**Exercise inputs:**
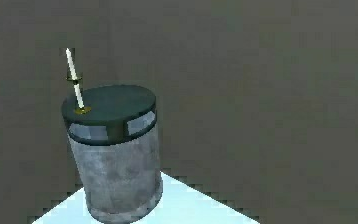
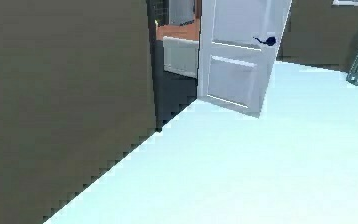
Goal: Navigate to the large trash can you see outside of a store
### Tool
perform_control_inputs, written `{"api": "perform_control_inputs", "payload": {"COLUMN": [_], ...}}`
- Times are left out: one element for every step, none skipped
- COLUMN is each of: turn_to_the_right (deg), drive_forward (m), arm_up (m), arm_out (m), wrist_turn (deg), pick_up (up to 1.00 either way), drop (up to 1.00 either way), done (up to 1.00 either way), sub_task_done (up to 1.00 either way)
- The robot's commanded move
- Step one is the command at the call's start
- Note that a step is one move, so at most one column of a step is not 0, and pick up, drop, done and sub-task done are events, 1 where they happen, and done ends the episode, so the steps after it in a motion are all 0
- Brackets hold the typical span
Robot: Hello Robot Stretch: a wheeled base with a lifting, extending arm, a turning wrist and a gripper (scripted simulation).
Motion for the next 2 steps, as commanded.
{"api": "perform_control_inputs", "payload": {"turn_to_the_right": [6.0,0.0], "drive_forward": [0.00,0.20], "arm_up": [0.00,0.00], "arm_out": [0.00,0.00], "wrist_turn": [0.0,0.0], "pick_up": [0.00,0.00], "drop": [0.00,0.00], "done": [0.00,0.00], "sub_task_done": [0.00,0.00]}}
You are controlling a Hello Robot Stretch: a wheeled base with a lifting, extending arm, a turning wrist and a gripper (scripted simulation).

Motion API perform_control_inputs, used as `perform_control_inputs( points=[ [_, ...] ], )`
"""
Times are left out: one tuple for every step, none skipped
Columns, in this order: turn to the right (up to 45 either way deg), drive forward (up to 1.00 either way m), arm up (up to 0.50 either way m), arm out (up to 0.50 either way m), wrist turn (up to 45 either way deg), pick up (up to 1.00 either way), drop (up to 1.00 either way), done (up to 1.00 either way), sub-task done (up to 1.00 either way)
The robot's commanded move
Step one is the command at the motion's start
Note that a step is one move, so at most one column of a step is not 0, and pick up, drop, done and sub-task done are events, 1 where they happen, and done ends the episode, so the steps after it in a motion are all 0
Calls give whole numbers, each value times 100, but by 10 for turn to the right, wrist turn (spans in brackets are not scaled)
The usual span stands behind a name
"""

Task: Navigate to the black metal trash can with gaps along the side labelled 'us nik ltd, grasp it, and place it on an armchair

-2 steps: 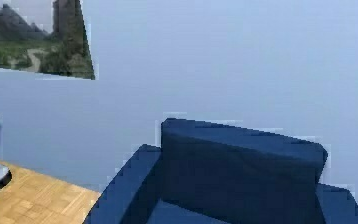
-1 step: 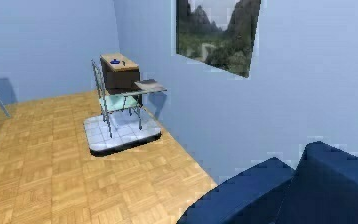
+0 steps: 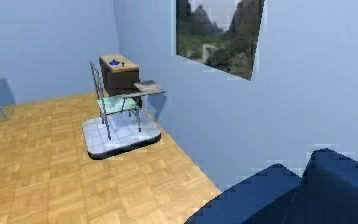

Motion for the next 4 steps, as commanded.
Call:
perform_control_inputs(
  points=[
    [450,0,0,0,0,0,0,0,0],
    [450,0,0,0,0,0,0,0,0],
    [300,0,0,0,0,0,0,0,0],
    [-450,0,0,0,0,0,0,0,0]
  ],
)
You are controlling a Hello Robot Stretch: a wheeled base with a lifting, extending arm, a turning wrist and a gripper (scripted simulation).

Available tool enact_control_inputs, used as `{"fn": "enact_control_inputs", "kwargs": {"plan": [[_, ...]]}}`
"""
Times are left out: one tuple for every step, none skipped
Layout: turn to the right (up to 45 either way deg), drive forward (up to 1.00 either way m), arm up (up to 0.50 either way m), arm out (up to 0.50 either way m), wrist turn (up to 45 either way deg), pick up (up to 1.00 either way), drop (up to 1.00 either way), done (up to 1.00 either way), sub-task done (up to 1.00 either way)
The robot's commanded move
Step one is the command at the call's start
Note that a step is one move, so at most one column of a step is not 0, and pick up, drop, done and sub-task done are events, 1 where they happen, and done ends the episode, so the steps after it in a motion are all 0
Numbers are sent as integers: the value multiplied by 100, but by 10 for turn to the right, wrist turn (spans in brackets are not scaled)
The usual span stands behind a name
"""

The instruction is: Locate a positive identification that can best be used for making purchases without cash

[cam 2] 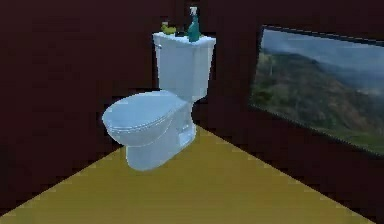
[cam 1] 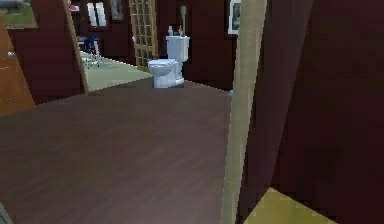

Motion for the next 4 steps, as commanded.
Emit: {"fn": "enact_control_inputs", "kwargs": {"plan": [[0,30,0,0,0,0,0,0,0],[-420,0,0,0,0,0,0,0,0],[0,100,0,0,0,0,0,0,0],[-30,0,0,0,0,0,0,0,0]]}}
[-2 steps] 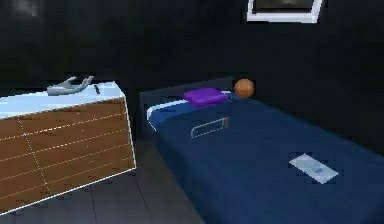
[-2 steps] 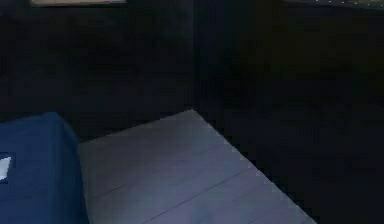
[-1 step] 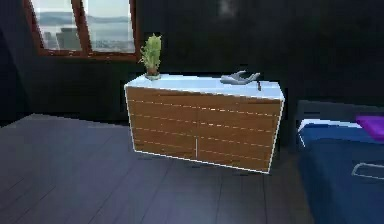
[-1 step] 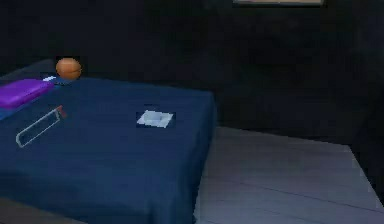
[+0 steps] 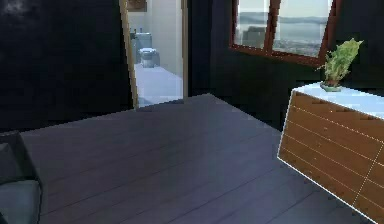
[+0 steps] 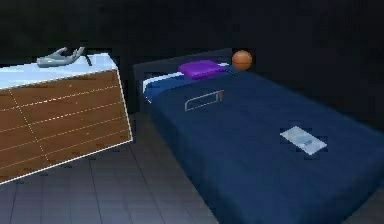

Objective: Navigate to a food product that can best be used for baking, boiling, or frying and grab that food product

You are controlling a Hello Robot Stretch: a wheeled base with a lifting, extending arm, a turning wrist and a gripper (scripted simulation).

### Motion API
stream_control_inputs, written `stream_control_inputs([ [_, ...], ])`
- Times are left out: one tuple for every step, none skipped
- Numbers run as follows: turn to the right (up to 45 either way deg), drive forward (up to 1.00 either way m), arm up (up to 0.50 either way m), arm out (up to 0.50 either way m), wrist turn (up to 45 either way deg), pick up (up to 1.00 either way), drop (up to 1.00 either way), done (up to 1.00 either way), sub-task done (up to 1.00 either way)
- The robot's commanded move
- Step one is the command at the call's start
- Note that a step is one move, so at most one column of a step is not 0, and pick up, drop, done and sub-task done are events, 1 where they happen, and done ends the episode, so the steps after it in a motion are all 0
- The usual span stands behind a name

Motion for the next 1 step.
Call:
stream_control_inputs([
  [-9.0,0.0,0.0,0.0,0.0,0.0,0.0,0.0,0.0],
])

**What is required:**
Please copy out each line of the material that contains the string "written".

**The completed task:**
perform_control_inputs, written `{"api": "perform_control_inputs", "payload": {"COLUMN": [_], ...}}`
stream_control_inputs, written `stream_control_inputs([ [_, ...], ])`

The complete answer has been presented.